• [Task to carry out] Repeat only the lines running from the beginning of the material through the line that contains "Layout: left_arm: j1".

• [Given material]
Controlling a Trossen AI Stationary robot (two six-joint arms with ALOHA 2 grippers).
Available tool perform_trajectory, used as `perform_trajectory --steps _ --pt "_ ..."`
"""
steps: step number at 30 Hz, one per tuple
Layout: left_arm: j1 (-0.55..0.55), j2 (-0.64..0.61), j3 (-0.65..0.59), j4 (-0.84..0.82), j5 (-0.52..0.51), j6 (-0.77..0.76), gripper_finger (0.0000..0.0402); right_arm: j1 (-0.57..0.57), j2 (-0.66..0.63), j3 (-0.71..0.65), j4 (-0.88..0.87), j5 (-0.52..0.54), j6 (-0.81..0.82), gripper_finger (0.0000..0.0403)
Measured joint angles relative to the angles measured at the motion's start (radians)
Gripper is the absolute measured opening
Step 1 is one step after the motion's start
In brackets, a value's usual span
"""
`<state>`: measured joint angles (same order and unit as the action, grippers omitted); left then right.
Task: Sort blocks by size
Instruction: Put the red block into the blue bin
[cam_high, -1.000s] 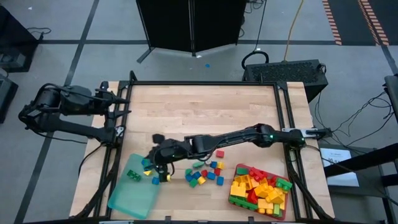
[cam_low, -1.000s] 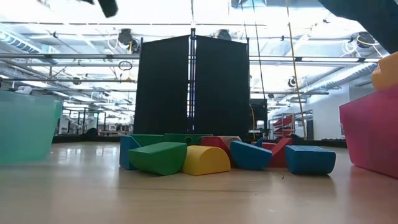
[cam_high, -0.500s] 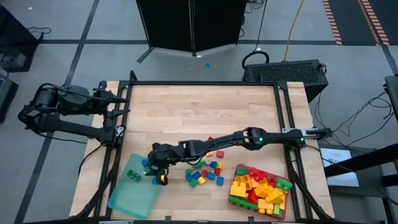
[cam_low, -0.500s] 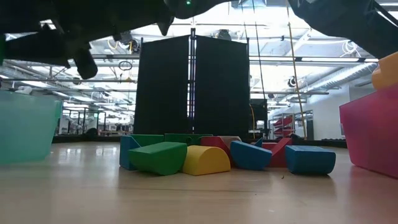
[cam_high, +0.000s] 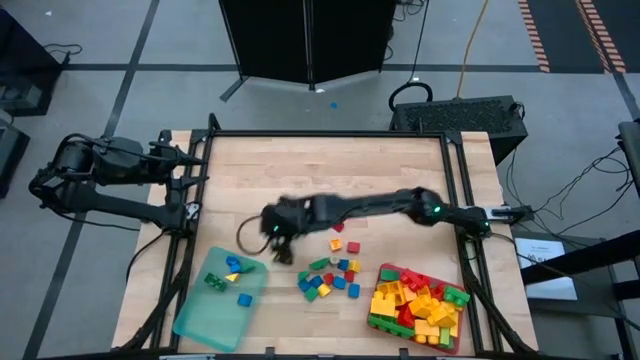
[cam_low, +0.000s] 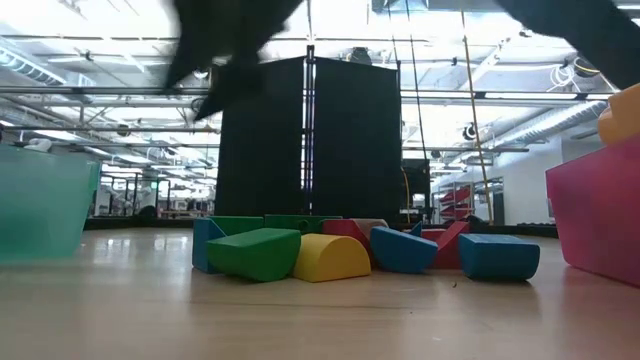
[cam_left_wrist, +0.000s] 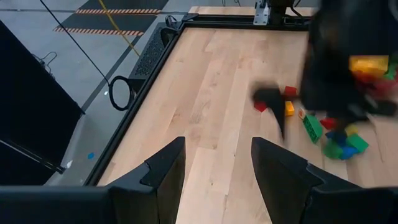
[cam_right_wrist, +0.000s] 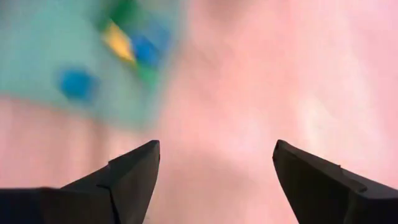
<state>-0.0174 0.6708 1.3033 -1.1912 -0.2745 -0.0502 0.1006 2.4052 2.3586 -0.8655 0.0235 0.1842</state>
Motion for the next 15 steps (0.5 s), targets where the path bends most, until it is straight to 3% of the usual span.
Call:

• [Answer to the exercise]
Controlling a Trossen AI Stationary robot (two six-joint arms with ALOHA 2 grippers).
Available tool perform_trajectory, used as `perform_trajectory --steps _ --pt "_ ..."`
"""
steps: step number at 30 Hz, one per tuple
Layout: left_arm: j1 (-0.55..0.55), j2 (-0.64..0.61), j3 (-0.65..0.59), j4 (-0.84..0.82), j5 (-0.52..0.51), j6 (-0.77..0.76), gripper_finger (0.0000..0.0402); right_arm: j1 (-0.57..0.57), j2 (-0.66..0.63), j3 (-0.71..0.65), j4 (-0.88..0.87), j5 (-0.52..0.54), j6 (-0.81..0.82), gripper_finger (0.0000..0.0403)

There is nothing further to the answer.